The two things that will elicit gasps from my returning students is that now, they will have to earn 15 stars to get a prize, instead of last year's five and that the prizes will regrettably, be smaller.

Here are some of the sites I scoured to look up teaching materials such as incentive programs and lesson plans:

Now that the templates are done, it's onto the next step - planning out 40 individualized 10 -month curricula and creating some note value, note name and rhythm supplemental material.

(c) 2006 by Musespeak(tm), Calgary, AB, Canada. All rights reserved.

The Countdown is On!

The new teaching year begins on Tuesday and it has been a mad race to get everything ready by then. Bookkeeping has been postponed to contact my students’ families to confirm their lesson times (and yes, to see if they're still coming for lessons. You never know). The prize drawer and sticker tin are overflowing with the latest and greatest that's out there. All prizes have been inspected and approved of by my trusty assistant Maestro. I'm trying out a few new piano and theory books and had to buy them for planning purposes. While I was at the store, I perused through the clearance sections and found the funkiest rhythm puzzle. It was originally $35 and it was on sale for $5. When I saw it, I could picture myself clapping a simple rhythm to a young student and having him/her grab the appropriate foam pieces to create the pattern s/he heard. I also added a small set of cymbals, which the kids will fight over at group class.

I had coffee yesterday with a teaching colleague who specializes in Musikgarten and adult workshops. I had a brief introduction to Musikgarten at the Canadian Federation of Music Teachers' Associations' (CFMTA) national conference held in Calgary in July. Dr. Lorna Lutz Heyge, the President and co-founder of Musikgarten gave the clinic.

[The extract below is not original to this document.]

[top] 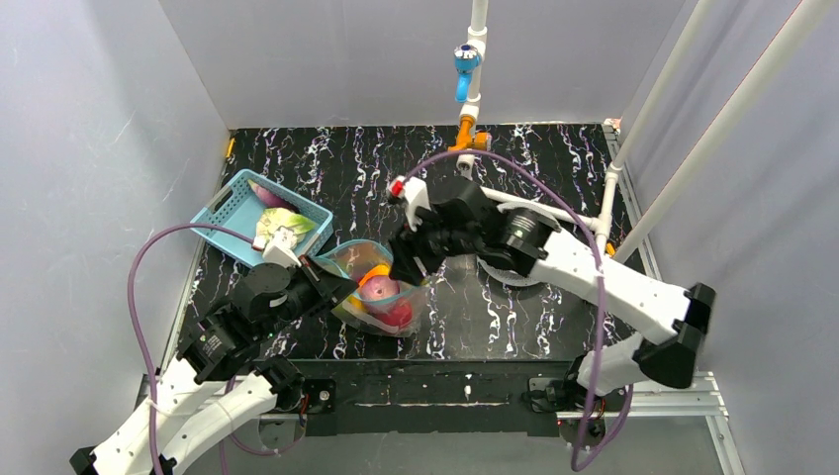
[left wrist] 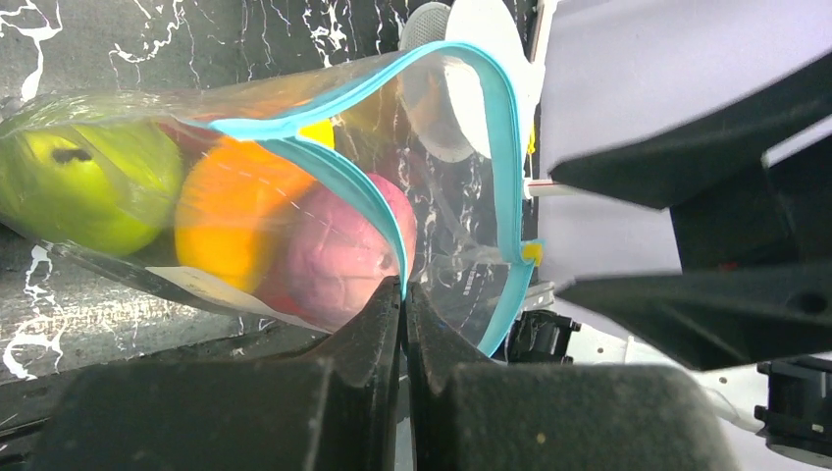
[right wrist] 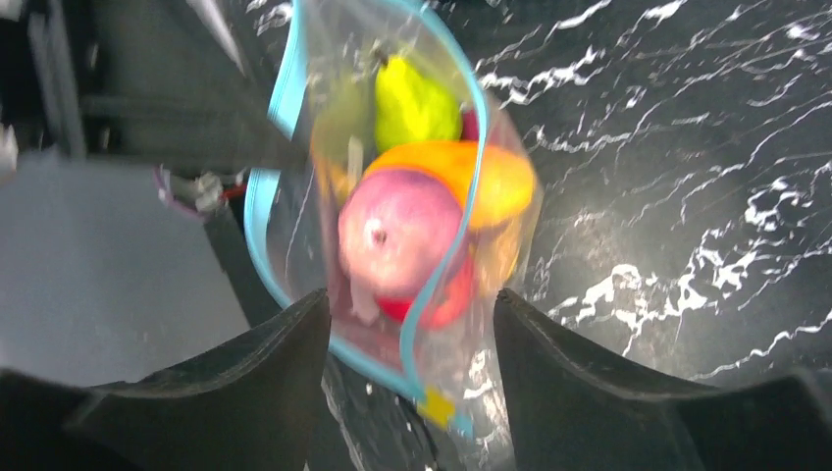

My colleague gave me a more in depth look at the curriculum and I must say I like it a lot. Musikgarten is an introductory music program for children aged 5 - 9 years. The curriculum is set up so the students learn music as they learned their mother tongue - by listening, babbling, using bigger sentences, storytelling and finally, reading. The group lessons are filled with singing, dancing and clapping. The kids don't even touch the keyboard until they have internalized the song.

I can't say that I am up for teaching the program but I will definitely recommend it to parents with young children. For more information, visit the Musikgarten website.

Well, my time is up here. The piano is calling me to run through some of the intermediate repertoire. I actually have to practice some of that stuff.